__DATA EXTRACT__
+--

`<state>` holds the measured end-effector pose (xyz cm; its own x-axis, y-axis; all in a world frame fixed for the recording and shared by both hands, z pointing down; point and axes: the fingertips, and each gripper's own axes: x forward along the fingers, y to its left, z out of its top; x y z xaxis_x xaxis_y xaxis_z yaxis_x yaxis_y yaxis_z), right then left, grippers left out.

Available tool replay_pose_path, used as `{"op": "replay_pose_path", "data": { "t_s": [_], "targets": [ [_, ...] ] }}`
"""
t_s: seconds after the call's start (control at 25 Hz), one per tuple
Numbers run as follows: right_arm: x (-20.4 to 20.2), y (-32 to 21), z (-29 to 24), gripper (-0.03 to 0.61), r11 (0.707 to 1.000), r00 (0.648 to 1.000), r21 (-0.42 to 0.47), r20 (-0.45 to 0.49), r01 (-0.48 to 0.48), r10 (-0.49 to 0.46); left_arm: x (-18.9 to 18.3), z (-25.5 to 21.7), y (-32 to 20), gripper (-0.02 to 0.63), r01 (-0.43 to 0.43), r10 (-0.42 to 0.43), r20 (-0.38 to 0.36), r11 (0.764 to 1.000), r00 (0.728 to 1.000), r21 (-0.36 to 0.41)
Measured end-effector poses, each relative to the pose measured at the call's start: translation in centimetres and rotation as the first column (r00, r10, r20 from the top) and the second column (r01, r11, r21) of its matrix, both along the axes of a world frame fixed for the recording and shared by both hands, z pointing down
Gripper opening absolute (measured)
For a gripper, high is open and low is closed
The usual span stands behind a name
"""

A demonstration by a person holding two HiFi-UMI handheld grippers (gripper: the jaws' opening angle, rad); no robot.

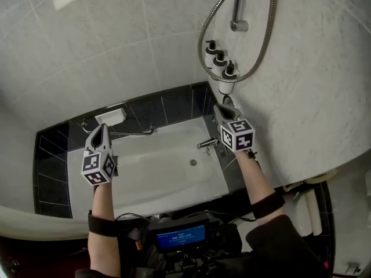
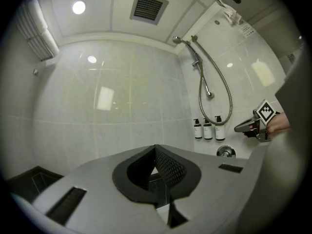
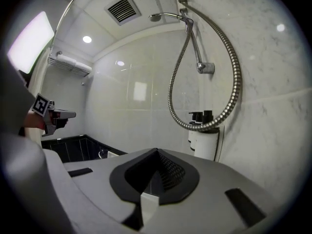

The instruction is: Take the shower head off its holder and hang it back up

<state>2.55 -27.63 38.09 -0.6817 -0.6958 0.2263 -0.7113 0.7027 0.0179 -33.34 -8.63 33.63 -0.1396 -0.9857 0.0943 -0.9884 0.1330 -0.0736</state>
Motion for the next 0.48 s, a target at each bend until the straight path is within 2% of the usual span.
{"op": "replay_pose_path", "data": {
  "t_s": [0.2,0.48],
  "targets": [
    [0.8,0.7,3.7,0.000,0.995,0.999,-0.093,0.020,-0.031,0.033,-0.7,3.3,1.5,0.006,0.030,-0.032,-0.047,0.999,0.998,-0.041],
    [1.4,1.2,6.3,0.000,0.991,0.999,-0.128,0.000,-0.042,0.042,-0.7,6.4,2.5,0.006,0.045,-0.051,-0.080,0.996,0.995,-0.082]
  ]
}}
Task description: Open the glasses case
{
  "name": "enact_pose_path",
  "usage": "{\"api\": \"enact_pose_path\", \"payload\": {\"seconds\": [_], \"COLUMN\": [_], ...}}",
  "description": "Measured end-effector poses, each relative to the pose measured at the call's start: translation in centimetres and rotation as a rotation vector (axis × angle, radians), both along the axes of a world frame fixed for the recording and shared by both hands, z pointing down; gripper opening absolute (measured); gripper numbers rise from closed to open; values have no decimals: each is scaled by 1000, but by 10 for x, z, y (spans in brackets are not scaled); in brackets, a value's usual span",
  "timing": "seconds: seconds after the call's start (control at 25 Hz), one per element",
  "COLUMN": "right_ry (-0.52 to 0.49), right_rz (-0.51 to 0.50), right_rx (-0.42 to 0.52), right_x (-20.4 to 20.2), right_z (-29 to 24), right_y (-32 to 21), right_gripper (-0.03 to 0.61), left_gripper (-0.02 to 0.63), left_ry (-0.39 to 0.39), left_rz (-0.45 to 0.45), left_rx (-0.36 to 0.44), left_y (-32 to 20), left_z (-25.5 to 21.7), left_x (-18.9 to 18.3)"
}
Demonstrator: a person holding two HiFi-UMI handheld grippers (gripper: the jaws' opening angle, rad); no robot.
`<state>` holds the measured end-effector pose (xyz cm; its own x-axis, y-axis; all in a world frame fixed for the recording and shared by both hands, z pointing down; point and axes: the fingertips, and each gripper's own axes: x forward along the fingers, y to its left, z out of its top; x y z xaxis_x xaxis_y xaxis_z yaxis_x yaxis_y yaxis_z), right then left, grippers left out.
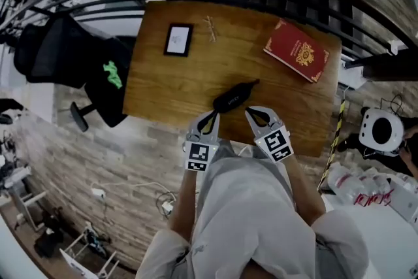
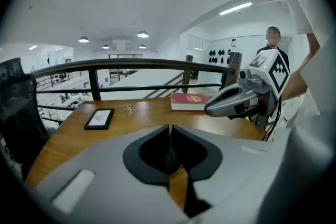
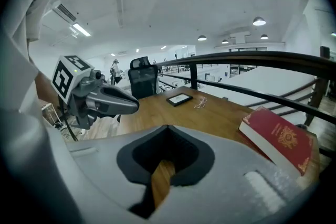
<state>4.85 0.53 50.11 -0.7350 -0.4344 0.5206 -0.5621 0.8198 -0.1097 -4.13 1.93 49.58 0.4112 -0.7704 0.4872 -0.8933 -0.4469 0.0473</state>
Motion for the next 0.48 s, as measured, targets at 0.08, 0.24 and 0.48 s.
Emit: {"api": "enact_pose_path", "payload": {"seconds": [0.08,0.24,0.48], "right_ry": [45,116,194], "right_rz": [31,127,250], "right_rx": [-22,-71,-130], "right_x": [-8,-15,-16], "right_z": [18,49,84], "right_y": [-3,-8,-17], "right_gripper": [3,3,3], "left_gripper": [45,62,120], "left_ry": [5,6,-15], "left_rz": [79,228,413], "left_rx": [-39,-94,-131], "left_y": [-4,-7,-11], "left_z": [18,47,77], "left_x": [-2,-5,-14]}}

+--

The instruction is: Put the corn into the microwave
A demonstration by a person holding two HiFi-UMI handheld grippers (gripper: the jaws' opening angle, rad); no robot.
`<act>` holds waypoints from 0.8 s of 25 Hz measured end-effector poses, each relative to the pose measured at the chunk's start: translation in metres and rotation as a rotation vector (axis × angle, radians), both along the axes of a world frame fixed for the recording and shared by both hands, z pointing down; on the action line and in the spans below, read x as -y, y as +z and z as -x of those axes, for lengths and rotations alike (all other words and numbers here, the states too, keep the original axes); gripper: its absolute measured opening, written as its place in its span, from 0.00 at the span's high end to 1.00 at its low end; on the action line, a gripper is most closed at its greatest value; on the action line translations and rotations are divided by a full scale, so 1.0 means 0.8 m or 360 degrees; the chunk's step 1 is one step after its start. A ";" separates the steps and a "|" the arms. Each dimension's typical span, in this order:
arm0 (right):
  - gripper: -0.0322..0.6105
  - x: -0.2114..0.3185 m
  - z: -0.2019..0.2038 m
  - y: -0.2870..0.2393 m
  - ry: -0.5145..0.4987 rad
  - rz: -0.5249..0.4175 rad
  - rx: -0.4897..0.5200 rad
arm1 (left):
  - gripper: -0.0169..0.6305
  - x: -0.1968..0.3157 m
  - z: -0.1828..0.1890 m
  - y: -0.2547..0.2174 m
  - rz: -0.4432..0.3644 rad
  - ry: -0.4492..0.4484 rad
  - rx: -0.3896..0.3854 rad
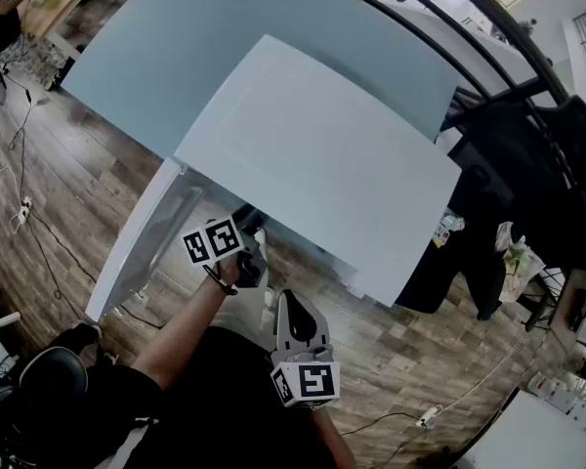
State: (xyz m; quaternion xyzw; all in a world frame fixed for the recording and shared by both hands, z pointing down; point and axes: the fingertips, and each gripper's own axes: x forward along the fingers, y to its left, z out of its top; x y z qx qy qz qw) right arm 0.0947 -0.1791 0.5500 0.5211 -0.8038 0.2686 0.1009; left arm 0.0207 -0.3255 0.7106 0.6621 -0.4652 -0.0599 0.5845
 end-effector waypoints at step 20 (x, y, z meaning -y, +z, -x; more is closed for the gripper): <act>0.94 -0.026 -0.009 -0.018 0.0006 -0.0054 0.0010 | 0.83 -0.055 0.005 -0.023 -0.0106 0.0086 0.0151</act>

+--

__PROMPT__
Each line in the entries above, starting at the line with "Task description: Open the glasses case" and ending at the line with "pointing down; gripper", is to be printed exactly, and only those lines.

__RESPONSE AREA__
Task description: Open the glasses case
{
  "name": "enact_pose_path",
  "usage": "{\"api\": \"enact_pose_path\", \"payload\": {\"seconds\": [_], \"COLUMN\": [_], ...}}",
  "description": "Measured end-effector poses, each relative to the pose measured at the call's start: translation in centimetres and rotation as a rotation vector (axis × angle, radians), both along the axes of a world frame fixed for the recording and shared by both hands, z pointing down; gripper opening absolute (measured); gripper numbers rise from closed to open; values have no decimals: each is scaled by 1000, but by 10 for x, z, y (spans in brackets are not scaled); in brackets, a value's usual span",

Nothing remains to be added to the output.